- [Task goal] Each line of the data below that includes the string "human" must be copied.

Stored dataset items:
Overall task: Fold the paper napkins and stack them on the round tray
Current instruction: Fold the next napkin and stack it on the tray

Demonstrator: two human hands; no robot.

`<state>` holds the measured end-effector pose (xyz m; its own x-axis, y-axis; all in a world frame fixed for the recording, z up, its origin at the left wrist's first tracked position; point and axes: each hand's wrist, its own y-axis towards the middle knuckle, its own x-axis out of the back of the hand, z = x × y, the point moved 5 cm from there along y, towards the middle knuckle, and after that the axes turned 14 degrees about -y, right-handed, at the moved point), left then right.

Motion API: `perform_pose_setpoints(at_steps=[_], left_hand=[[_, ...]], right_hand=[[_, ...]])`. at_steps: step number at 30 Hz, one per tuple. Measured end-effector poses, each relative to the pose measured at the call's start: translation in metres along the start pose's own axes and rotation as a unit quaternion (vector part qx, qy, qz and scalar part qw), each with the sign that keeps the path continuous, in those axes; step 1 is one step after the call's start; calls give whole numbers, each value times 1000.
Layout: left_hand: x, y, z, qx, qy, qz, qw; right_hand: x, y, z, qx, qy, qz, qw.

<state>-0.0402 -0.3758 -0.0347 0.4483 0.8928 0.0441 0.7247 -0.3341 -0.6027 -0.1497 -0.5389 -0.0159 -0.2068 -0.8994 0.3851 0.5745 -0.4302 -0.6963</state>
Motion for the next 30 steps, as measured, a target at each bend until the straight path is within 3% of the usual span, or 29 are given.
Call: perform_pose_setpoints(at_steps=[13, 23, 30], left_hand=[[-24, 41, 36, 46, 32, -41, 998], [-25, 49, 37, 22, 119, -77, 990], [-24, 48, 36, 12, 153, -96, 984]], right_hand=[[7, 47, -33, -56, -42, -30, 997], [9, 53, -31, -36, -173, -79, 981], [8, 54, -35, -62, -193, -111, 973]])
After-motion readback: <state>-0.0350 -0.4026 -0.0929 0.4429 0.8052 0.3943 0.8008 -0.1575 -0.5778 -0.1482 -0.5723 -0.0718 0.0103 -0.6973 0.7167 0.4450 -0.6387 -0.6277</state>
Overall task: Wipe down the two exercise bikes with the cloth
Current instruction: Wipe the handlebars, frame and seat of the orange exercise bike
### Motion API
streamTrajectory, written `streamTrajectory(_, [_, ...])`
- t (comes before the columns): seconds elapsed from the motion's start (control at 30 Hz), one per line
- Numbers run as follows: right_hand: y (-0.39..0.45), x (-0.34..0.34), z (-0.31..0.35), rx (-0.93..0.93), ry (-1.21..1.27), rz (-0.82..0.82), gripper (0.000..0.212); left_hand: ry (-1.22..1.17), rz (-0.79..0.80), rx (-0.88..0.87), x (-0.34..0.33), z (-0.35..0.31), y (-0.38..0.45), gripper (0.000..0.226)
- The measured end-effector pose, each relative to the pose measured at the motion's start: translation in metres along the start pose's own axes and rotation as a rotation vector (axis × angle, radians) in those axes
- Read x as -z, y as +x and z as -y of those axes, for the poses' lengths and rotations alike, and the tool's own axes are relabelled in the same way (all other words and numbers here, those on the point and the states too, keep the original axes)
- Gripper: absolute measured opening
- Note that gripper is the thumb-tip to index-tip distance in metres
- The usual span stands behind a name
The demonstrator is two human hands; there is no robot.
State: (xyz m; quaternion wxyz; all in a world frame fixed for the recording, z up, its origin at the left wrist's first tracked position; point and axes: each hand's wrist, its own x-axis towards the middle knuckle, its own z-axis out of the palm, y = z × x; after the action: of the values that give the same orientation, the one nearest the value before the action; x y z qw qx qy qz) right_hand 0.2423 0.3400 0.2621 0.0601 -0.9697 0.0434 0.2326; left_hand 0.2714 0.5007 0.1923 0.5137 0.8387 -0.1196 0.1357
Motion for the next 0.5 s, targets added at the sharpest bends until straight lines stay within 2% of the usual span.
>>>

- [The completed task]
Demonstrator: two human hands; no robot.
The demonstrator is two human hands; there is no robot.

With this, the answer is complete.